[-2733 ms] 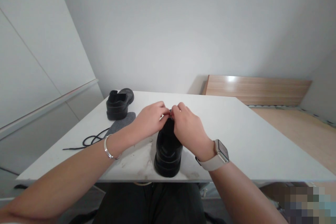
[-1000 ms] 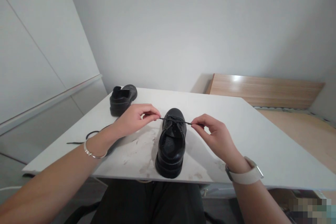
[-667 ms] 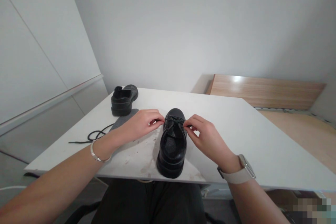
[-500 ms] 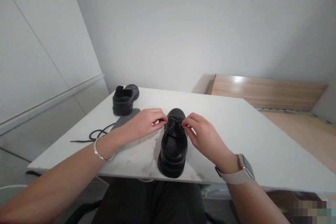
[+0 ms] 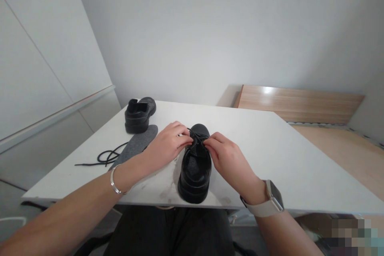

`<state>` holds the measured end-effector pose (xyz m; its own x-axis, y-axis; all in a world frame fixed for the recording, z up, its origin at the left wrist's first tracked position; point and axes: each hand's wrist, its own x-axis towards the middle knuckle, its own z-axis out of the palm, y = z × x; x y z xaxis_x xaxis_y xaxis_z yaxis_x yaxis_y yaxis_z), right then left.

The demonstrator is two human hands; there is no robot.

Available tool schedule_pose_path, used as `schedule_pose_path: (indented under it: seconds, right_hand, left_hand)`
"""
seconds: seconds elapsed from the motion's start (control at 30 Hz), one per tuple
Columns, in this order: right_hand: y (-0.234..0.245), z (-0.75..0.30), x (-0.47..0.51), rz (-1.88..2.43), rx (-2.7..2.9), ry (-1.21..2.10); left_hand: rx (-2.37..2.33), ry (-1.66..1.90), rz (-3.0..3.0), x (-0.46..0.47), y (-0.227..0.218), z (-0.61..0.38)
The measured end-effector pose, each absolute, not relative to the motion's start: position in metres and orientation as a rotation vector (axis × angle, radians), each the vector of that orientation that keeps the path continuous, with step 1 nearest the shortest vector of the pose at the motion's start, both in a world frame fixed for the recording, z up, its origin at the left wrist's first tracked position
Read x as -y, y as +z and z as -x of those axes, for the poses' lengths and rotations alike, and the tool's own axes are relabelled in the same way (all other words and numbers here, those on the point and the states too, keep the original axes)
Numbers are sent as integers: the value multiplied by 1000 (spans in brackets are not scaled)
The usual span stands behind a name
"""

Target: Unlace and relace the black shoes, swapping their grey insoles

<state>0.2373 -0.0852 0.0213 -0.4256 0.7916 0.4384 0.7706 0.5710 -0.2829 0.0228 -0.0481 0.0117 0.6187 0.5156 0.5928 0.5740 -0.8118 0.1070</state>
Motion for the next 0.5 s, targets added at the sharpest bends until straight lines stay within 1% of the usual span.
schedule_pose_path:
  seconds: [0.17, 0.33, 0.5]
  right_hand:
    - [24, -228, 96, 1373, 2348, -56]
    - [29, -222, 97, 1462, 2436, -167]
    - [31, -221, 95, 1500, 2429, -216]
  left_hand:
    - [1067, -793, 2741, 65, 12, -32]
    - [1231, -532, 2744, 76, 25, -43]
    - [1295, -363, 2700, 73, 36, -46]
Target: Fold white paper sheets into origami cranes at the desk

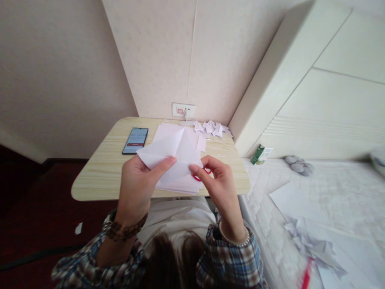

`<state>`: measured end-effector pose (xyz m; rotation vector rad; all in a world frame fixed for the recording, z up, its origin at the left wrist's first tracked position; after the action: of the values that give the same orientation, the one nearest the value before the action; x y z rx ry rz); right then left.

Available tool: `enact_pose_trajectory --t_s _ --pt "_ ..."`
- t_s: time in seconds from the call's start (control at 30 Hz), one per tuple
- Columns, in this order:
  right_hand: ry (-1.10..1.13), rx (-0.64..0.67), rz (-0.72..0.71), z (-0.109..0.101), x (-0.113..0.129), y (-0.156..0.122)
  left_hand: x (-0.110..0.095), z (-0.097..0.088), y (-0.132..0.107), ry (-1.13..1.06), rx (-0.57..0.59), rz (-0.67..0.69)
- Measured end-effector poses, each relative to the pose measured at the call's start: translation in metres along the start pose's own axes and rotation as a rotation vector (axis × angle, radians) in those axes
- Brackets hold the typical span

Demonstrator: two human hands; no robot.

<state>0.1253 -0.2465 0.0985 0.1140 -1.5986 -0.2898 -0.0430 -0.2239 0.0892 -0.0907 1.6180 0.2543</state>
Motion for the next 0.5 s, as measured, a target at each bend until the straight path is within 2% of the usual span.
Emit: enact_pose_trajectory --t_s 0.3,0.5 --pt "-0.106 0.041 0.007 0.0011 0.0021 -0.0011 -0.0046 0.0049 -0.0002 0.061 0.131 -0.016" --pt "-0.094 0.05 -0.007 0.0005 0.004 -0.0025 -0.0056 -0.0027 0.0039 -0.015 0.059 0.022"
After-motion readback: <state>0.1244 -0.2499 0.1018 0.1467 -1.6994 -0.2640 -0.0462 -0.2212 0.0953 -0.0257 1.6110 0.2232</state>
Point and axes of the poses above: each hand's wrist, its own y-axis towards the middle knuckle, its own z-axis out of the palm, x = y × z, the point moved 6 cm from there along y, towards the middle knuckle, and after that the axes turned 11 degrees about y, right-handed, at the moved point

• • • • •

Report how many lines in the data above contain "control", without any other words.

Task output
2